- Familiarize yourself with the codebook for the Saratoga Houses dataset (codebook below)
- Import/load the Saratoga Houses dataset.
- Now construct a regression equation with price as your response variable and number of bathrooms as your explanatory variable. Answer Questions 1-3 below.
- Construct a multiple regression equation to test whether number of bathrooms are significantly associated with price after controlling for living area. Answer Question 4.
- Familiarize yourself with the read me file for the Student Health dataset.
- Import/load the Student dataset.
- Determine the mean weight of students based on major. Answer Question 5 below.
- Now construct a regression equation with weight as your response variable and major as your explanatory variable. Answer Question 6 below.
- Now, find the proportion of each major who are male and female (HINT: Look at the translation syntax for bivariate C->C). Answer Question 7 below.
- Construct the appropriate model to determine whether weight and major are significantly associated after controlling for gender. Answer Questions 8-9 below.
Question 1: What is the appropriate regression equation. How can you specifically explain the relationship between number of bathrooms and house price?
Question 2: Why are number of bathrooms significantly associated with house price?
Question 3: Why should living area be considered as a possible confounding variable?
Question 4: After controlling for living area, is there a significant association between number of bathrooms and house price?
Question 5: State the mean weight for nursing and engineering majors below.
Question 6: What does the regression equation tell us about how the mean weight of Nursing majors and Engineering majors compare?
Question 7: What proportion of Nursing majors are female? What proportion of Engineering majors are female?
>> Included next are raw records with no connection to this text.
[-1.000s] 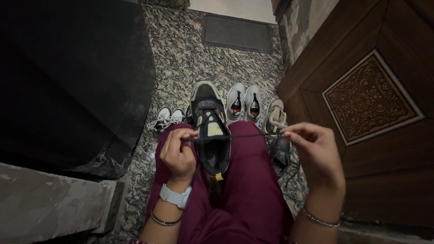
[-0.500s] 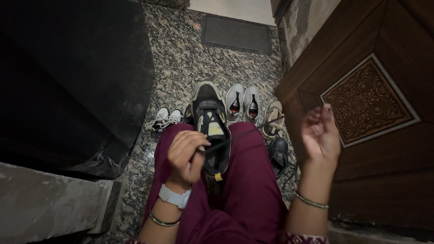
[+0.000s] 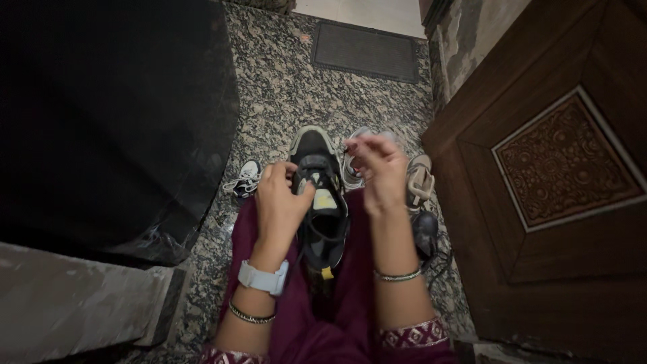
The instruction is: The person sits on the floor and removes the laces from a black sneaker, then threads the laces back through the eyelets and ties them. The person repeats this process on the second sneaker.
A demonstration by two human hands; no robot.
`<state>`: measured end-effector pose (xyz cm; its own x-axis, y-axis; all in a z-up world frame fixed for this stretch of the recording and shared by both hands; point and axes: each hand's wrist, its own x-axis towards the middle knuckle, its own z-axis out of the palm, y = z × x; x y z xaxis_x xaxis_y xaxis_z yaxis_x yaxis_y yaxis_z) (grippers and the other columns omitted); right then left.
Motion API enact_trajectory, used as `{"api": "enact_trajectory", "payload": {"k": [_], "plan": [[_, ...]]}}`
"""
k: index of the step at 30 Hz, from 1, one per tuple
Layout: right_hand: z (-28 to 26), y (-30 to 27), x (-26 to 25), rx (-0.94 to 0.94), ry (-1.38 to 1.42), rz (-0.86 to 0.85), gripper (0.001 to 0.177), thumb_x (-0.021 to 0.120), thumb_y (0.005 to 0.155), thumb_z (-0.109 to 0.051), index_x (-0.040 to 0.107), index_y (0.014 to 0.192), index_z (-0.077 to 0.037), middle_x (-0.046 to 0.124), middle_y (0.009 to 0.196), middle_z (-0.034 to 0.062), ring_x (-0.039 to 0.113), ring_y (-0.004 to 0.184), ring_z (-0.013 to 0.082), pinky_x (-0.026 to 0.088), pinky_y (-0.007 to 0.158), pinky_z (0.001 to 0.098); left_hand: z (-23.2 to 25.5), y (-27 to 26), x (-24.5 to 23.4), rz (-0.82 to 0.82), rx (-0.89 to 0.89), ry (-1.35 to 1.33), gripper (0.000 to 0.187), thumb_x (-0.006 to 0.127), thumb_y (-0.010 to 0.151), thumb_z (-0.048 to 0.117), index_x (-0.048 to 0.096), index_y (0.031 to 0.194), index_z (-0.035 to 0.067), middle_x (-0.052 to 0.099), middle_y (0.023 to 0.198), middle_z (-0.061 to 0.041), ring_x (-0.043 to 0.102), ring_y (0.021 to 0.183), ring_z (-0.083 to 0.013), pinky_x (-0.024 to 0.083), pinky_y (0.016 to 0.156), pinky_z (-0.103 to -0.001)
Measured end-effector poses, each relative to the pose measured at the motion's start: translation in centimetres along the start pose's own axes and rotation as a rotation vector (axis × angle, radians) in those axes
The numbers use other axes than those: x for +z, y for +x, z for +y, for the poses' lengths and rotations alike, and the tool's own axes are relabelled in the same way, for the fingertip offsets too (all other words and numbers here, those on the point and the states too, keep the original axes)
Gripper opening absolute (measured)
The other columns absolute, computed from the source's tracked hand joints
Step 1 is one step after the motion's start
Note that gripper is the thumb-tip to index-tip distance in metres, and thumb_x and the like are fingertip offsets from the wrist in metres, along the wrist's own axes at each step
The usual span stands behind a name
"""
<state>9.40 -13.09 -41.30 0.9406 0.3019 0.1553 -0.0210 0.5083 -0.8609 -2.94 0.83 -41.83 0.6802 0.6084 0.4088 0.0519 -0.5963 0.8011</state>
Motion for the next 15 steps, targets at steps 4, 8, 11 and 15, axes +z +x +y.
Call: {"api": "enact_trajectory", "payload": {"k": [4, 8, 11, 15], "plan": [[2.6, -1.0, 0.4, 0.070, -0.226, -0.166, 0.016, 0.076, 0.087, 0.001, 0.076, 0.103, 0.002, 0.079, 0.094, 0.0105, 0.075, 0.084, 0.0129, 0.059, 0.076, 0.0250, -1.0, -0.8, 0.3, 0.006, -0.019, -0.029, 0.028, 0.075, 0.080, 0.009, 0.073, 0.104, -0.005, 0.071, 0.094, -0.018, 0.074, 0.078, -0.0265, 0.059, 0.070, -0.035], [3.6, -1.4, 1.3, 0.070, -0.494, -0.234, 0.015, 0.079, 0.086, -0.002, 0.078, 0.099, 0.002, 0.079, 0.089, 0.0062, 0.073, 0.079, 0.0099, 0.058, 0.074, 0.0238, -2.0, -1.0, 0.0, -0.012, -0.066, -0.194, 0.021, 0.070, 0.089, 0.007, 0.075, 0.106, -0.005, 0.074, 0.092, -0.018, 0.078, 0.077, -0.0234, 0.061, 0.067, -0.030], [3.4, -1.9, 1.8, 0.006, -0.745, -0.246, 0.013, 0.081, 0.083, -0.005, 0.080, 0.095, -0.001, 0.079, 0.082, 0.0036, 0.068, 0.071, 0.0069, 0.054, 0.065, 0.0231, -2.7, -0.6, -0.3, -0.024, -0.093, -0.230, 0.018, 0.070, 0.090, 0.008, 0.076, 0.103, -0.003, 0.076, 0.090, -0.017, 0.078, 0.074, -0.0203, 0.060, 0.065, -0.029], [2.9, -2.2, 2.5, -0.079, -0.942, -0.251, 0.014, 0.080, 0.078, -0.008, 0.081, 0.092, -0.004, 0.076, 0.075, 0.0027, 0.065, 0.063, 0.0066, 0.051, 0.059, 0.0240, -3.5, -0.1, -0.5, -0.051, -0.134, -0.214, 0.018, 0.072, 0.090, 0.010, 0.076, 0.103, -0.001, 0.077, 0.084, -0.014, 0.074, 0.067, -0.0132, 0.055, 0.061, -0.027]]}}
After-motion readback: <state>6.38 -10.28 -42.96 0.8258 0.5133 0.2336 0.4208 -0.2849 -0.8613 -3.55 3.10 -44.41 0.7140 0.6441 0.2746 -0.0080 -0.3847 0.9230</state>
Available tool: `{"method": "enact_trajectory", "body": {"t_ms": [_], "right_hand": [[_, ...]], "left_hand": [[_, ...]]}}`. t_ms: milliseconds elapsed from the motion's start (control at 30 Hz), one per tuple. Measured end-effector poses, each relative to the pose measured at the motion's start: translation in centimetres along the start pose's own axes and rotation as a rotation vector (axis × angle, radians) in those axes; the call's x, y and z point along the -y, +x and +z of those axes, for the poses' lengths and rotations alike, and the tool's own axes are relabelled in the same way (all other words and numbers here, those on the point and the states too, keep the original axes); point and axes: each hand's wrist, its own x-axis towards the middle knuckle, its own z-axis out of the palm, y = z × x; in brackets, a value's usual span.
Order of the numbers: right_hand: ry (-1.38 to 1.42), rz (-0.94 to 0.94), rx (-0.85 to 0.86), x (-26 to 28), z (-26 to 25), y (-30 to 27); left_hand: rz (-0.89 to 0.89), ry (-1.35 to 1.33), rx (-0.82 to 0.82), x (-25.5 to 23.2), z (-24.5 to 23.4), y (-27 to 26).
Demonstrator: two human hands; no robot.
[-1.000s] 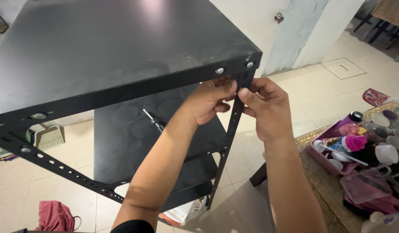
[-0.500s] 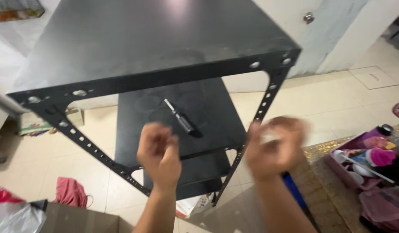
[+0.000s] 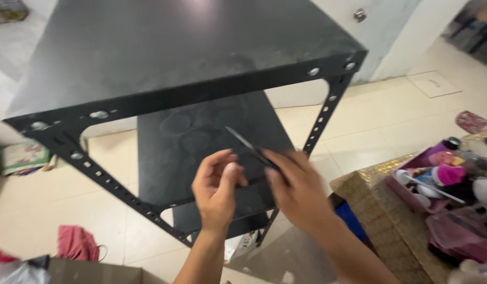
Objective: The person assembles a black metal shelving unit by inserting bolts into the frame and tightening them with a screwdriver. They work on multiple corners and shelves, securing the structure in place.
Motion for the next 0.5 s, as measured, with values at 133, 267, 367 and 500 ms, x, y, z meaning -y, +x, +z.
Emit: {"method": "enact_trajectory", "body": {"t_ms": [133,267,367,500], "right_hand": [[-0.251,0.088,-0.235,1.7,-6.7,-3.3],[-0.331,0.013,-0.408,2.3,-8.9,-3.6],[-0.329,0.044,-0.427,2.1,-9.3,-2.7],[-0.402,-0.002,-0.413,1.5,-9.2,-2.1]], "left_hand": [[0.049,-0.051,0.216,0.6,5.5,3.4],[0.010,-0.261,0.451,1.5,10.8,7.9],[-0.070,-0.419,0.574,2.0,13.2,9.4],[-0.084,-0.443,0.577,2.9,13.6,9.7]]}}
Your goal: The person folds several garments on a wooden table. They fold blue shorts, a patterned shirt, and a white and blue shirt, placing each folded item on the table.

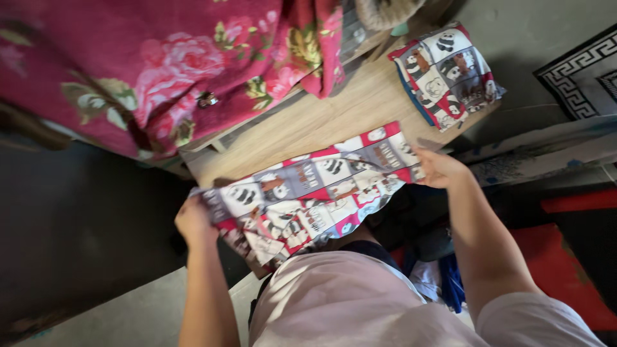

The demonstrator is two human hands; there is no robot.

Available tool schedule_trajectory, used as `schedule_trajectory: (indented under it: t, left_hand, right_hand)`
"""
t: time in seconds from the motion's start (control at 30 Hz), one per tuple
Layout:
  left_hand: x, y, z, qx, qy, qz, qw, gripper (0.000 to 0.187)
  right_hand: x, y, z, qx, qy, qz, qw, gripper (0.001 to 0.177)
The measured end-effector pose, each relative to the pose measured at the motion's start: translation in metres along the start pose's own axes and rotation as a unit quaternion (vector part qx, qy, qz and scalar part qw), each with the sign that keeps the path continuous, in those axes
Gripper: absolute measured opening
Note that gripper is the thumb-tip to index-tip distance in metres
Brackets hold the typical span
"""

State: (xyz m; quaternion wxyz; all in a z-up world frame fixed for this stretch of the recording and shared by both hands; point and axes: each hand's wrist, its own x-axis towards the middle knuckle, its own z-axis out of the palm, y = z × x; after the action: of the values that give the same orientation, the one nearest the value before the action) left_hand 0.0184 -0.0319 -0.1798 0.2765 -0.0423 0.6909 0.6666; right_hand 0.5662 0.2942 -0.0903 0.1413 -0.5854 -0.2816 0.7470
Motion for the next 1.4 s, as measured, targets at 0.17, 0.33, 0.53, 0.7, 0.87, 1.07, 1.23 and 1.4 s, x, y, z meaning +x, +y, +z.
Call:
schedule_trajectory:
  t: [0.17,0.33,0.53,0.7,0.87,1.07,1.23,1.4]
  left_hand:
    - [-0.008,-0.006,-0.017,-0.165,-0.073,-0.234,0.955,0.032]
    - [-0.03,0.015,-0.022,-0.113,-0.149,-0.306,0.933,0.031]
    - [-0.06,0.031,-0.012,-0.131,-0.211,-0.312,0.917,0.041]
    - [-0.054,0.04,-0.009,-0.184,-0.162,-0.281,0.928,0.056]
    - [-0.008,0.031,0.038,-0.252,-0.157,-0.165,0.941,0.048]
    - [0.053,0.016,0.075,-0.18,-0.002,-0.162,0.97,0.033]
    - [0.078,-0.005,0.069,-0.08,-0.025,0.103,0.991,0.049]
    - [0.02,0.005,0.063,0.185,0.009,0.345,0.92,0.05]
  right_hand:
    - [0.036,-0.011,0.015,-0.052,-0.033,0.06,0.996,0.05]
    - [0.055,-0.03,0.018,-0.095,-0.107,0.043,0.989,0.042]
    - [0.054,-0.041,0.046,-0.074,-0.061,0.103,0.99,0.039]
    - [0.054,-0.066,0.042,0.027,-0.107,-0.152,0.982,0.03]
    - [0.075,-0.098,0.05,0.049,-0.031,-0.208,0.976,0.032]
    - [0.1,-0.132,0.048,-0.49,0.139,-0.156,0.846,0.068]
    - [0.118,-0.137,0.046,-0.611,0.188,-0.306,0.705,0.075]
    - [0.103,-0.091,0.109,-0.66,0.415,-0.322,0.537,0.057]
Question 8: Why is gender a reasonable or not reasonable choice to consider as a confounding variable?
Question 9: Are major and weight significantly associated after controlling for gender?
Submit your answers in moodle under Mini-Assignment 9.
CODEBOOK: Saratoga Houses
The dataset contains information on 1,063 houses in Saratoga County, New York, USA in 2006.
The variables in the dataset include:
- Price: Amount of house in US dollars
- Living.Area: Square feet of house (in SAS, the variable is living_area)
- Baths: Number of baths
- Bedrooms: Number of bedrooms
- Fireplace: “yes” or “no”
- Acres: Number of acres on the property
- Age: Age of house in years
CODEBOOK: Student Health
The following data comes from self-reported volunteer data of 100 students majoring in nursing and engineering at University of Miami in 2014. The following data was recorded:
- major: Either “Nursing” or “Engineering” based on sample collected
- gender: Listed as “Male” or “Female”
- sleep: Estimated number of hours slept on a typical night
- depression: diagnosed as depressed (1) or not diagnosed as depressed (0)
- weight: Student weight in pounds.
- smedia: Estimated amount of time (in hours) spent on social media each day.